Work task: Reproduce the listing below as it stands. Leave out each image.

Dataset content:
*** Block opens ***
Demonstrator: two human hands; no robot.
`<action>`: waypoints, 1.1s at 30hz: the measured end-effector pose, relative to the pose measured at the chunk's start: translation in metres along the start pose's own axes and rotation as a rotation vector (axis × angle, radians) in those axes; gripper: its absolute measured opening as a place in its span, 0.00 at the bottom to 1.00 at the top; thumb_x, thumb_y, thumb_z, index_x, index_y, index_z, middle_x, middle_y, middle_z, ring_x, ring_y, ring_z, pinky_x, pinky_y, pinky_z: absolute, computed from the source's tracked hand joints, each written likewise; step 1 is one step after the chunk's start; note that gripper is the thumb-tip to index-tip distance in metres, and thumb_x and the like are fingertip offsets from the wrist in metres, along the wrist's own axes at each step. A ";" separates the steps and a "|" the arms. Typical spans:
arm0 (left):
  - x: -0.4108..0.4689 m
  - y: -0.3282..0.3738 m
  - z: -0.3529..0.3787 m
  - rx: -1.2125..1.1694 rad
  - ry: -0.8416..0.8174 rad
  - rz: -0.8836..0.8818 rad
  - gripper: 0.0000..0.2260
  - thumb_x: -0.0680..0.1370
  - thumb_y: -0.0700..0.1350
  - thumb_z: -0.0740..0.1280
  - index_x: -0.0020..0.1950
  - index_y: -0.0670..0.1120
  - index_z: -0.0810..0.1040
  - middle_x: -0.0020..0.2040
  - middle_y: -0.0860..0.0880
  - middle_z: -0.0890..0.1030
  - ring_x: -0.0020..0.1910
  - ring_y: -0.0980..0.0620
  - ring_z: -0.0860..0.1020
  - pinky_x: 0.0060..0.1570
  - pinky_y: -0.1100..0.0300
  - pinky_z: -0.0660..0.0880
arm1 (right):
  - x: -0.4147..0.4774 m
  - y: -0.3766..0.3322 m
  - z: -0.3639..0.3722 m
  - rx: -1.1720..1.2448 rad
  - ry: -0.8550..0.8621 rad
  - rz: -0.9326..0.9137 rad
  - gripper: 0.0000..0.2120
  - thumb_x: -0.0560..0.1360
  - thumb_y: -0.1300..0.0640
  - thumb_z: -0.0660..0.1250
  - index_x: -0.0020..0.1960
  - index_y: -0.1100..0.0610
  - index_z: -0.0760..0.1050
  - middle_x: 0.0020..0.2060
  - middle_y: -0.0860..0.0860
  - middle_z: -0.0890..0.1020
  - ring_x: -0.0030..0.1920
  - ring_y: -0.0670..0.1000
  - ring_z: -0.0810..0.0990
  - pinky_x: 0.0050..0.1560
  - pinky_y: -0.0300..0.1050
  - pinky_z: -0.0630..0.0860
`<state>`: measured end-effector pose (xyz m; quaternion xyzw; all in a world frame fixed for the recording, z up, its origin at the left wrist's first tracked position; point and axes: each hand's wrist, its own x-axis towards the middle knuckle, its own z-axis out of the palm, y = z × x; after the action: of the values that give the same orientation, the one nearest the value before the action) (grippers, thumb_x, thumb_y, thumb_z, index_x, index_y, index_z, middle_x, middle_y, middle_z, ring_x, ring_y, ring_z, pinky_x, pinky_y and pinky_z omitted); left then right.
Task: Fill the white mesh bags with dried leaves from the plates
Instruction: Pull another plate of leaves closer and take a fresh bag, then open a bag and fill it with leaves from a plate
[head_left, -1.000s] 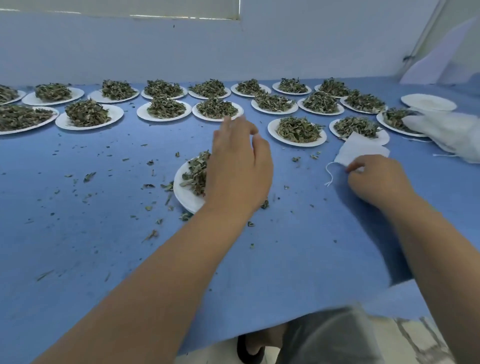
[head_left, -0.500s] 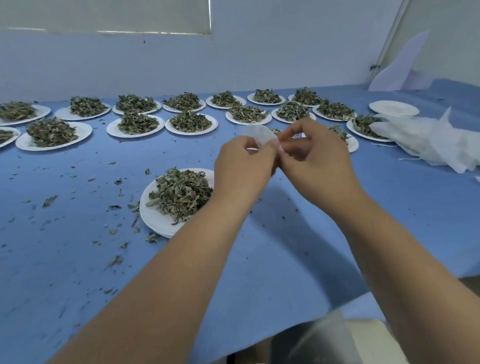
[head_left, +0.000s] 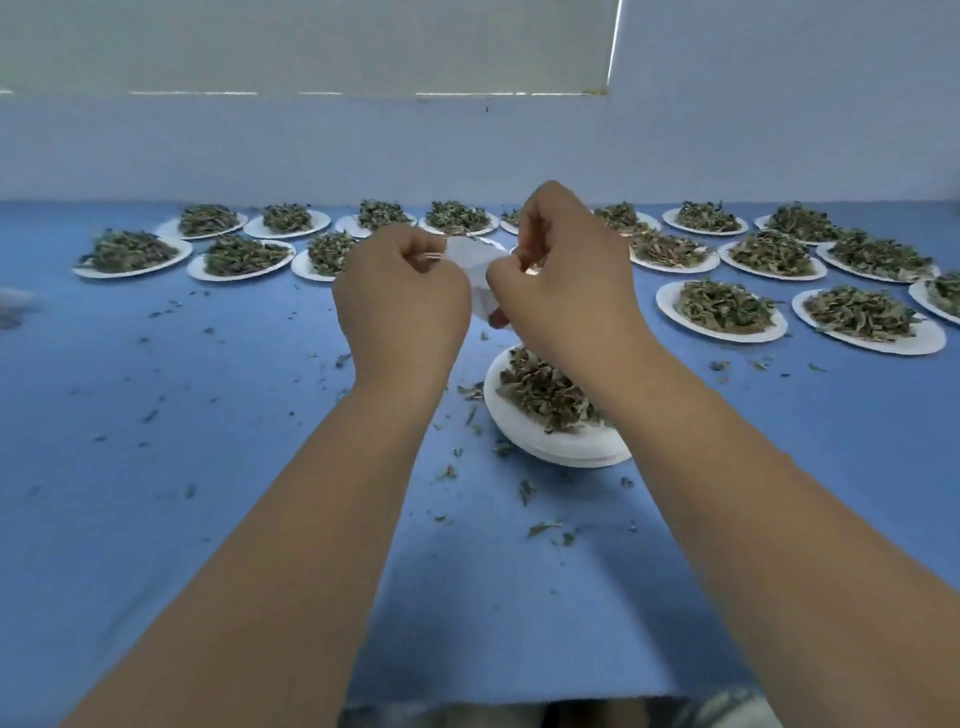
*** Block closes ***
Written solution:
Demonstrator: two human hands; no robot.
`<action>`: waypoints, 1.1s at 30hz: the measured end-effector pose, relative to the pose measured at the chunk's start: translation in metres along the start pose's own axes and rotation as a rotation vector (axis × angle, radians) in those axes; gripper: its absolute measured opening as a place in its span, 0.00 at the bottom to 1.00 at the top; thumb_x, thumb_y, thumb_z, index_x, index_y, index_z, middle_x, middle_y, middle_z, ring_x, ring_y, ring_z, pinky_x, pinky_y, pinky_z: absolute, computed from the source's tracked hand joints, each written likewise; step 1 is one step after the chunk's start; note that gripper is the thumb-tip to index-tip distance in metres, and thumb_x and the like are fingertip offsets from the wrist in metres, along the wrist's own axes at each step. A ";" separates the steps and a "|" the arms. Typical spans:
arm0 (left):
  - x: -0.4108..0.4689 m
  - y: -0.3282..0.3738 m
  - z: -0.3529..0.3787 m
  - rx: -1.2125..1.1694 rad
  - ry: -0.8416..0.8174 rad
  - rz: -0.8836..0.8818 rad
  - gripper: 0.0000..0.2260
  - thumb_x: -0.0680..0.1370
  - thumb_y: -0.0700..0.1350
  - thumb_z: -0.0740..0.1280
  - index_x: -0.0020..0.1950
  - index_y: -0.0670..0.1120
  - index_z: -0.0810..0.1040
  - middle_x: -0.0020..0.2040
  - middle_y: -0.0860..0.0880
  - middle_z: -0.0890..0.1030
  - ring_x: -0.0020..0.1910
  - ring_y: -0.0980..0.0620
  - ring_z: -0.0860..0.1020
  - pinky_x: 0.0060..0.1570
  - pinky_y: -0.1100..0.0300
  - pinky_z: -0.0660..0.0880
arm1 (right):
  - x: -0.4147..0.4774 m
  - y: -0.3766..0.3322 m
  - z: -0.3639..0.3722 m
  - rx: -1.1720..1.2448 rad
  - ry: -0.8550..0.8621 rad
  - rz: -0.9326..0.9137 rad
  - gripper: 0.0000..0.2120
  - thumb_x: -0.0560..0.1360
  - thumb_y: -0.1300..0.0640
  - thumb_z: -0.0660..0.1250
  - index_x: -0.0020..0.1960
  - index_y: -0.1100..0.0610
  - index_z: -0.0760..0.1050
  - middle_x: 0.0020..0.2060
  - middle_y: -0.0860..0.0860
  - middle_z: -0.0890..0.1020
  - ring_x: -0.0030..0.1920
  - ring_y: -0.0670..0.1000
  - ring_z: -0.0810..0.0990
  - pinky_x: 0.0050..0.1560
  - pinky_y: -0.0300..0.1050
  - pinky_z: -0.0630..0.0860
`<state>`: measured end-effector pose (xyz m; quaternion xyzw; all in a world frame fixed for the recording, z up, its origin at the left wrist's first tracked position; point and axes: each hand's wrist, its own x-axis towards the middle knuckle, its own z-axis out of the palm, y = z × x; after the action: of the values that give the same orientation, the one nearest the value before the action) (grippers, thumb_x, thumb_y, thumb_z, index_x, index_y, index_z, middle_x, middle_y, middle_z, ring_x, ring_y, ring_z, pinky_x, pinky_y and pinky_z omitted); left then right.
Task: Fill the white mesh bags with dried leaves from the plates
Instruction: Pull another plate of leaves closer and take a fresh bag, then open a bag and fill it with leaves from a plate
[head_left, -1.000s] 
[head_left, -0.500s] 
[head_left, +0.000s] 

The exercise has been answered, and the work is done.